Another attack on Christian-populated Maalula of Syria

Terrorist groups have attacked the Maalula Convent located in western Syria and have taken head of the convent Pelagea, the nuns and several children staying at the adjacent orphanage hostage.

The convent has been besieged and the head of the convent and the nuns have been taken hostage for the past three months already. The road to the convent is under the control of the snipers, making it difficult to send humanitarian assistance.

Syria’s Minister of Social Affairs, Head of the High Humanitarian Commission Kinda Ash Shamat has expressed deep concerns over the terrorist attack on Maalula Convent.

Kinda Ash Shamat has announced that the bandits and their supporting countries are responsible for the fate of the convent’s head and the five nuns whom they have taken hostage. Ash Shamat has urged the international community and international organizations to pressure the parties having an influence on and sponsoring the terrorists to release the nuns, reports SANA.

Maalula is a settlement with a population of nearly 100 people and is known to the world for the fact that the residents speak in the almost dead Hebrew, the older version of which was common in the Near East 200 years ago. It is considered that Jesus Christ also spoke with his contemporaries in that language. The leaders of the Al Nusra Front don’t hide their intentions to create an Islam Emirate in Syria where there will no longer be other religions.

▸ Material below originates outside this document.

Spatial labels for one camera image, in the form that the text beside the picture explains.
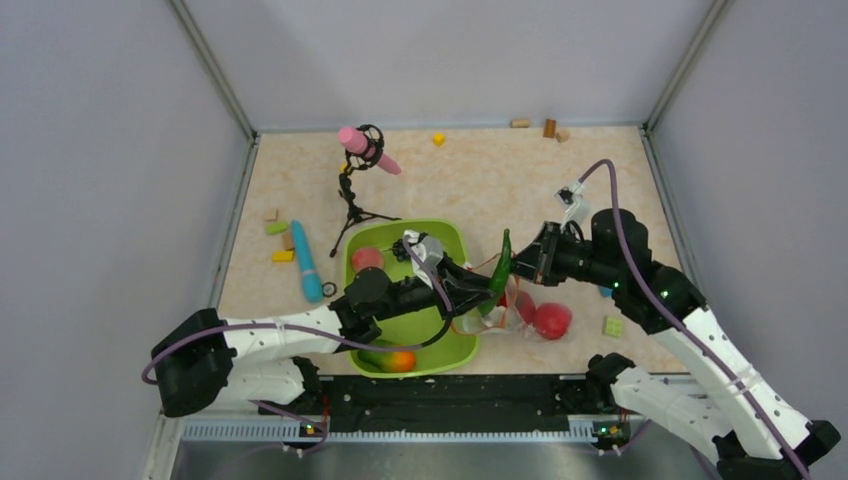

Prior to the civil war, Christians made up 10 percent of the population in Syria. After 2011, nearly 1,000 Christians have been killed, nearly 40 churches and other Christian institutions have been destroyed. Nearly 300,000 Christians have left the country. The latest kidnapping of Christian leaders in Syria and the decapitation of the Catholic priest show that the brutality in Syria and the crisis of the Christians in the entire Arab World is only getting worse.

Syria has been in a civil war for two years now. In that period, based on the UN’s statistics, more than 126,000 people have died, 2 million have become refugees and another 4 million have been internally displaced. Nearly 6,000 Syrians become refugees every day.